EXERCISE REQUIREMENTS> In the material below, find the line that contains "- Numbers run" and the line that contains "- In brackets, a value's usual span", then write out exactly those two lines and everything between them.
BEGIN
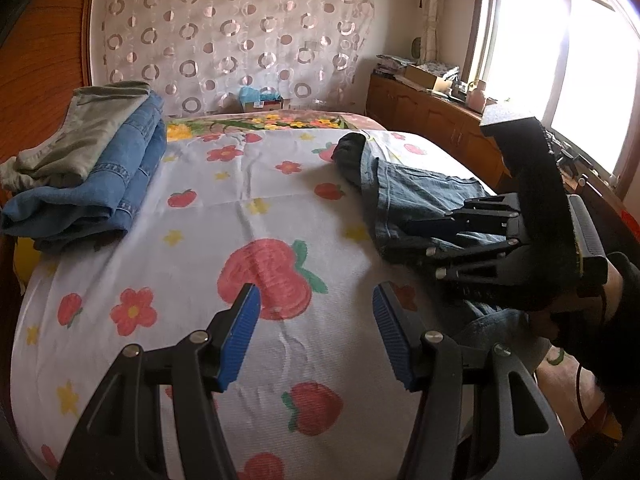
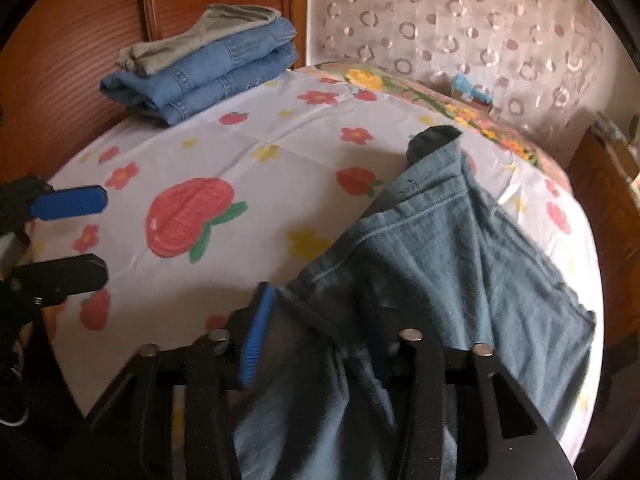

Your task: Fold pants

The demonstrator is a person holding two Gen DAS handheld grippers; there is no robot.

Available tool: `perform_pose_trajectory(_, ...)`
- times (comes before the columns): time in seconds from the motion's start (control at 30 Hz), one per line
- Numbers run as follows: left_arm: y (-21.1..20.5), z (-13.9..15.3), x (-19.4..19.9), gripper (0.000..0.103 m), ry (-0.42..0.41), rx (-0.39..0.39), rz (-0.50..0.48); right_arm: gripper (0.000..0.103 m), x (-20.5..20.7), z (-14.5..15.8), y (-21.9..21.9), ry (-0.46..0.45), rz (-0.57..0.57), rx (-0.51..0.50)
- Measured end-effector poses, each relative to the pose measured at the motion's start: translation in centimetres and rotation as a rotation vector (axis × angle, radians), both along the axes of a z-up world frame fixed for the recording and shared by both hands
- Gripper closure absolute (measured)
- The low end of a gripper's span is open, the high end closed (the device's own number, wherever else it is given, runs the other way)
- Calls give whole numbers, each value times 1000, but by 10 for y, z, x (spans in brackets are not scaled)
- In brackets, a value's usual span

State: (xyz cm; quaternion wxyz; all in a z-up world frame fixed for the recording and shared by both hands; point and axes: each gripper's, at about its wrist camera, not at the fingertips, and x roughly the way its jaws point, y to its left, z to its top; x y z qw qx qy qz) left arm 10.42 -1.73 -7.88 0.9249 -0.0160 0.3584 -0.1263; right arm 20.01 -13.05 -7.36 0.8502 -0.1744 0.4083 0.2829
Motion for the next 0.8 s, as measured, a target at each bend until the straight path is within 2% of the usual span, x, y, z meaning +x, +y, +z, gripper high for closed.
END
SOLUTION TO THE EXERCISE>
- Numbers run as follows: left_arm: y (-21.1..20.5), z (-13.9..15.3), x (-19.4..19.9), gripper (0.000..0.103 m), ry (-0.42..0.41), rx (-0.39..0.39), rz (-0.50..0.48); right_arm: gripper (0.000..0.103 m), x (-20.5..20.7), z (-14.5..15.8), y (-21.9..21.9), ry (-0.46..0.45), rz (-0.57..0.57), rx (-0.51..0.50)
- Measured end-effector poses, each relative to the pose measured at the motion's start: translation in centimetres and rotation as a rotation vector (axis × angle, radians), both along the axes of a z-up world frame fixed for the recording and shared by both hands
- Gripper closure absolute (measured)
- The low end of a gripper's span is open, the high end closed (the device's own number, wherever else it is given, runs the other way)
- Calls give whole numbers, each value times 1000, but by 10 for y, z, x (spans in brackets are not scaled)
- In brackets, a value's usual span

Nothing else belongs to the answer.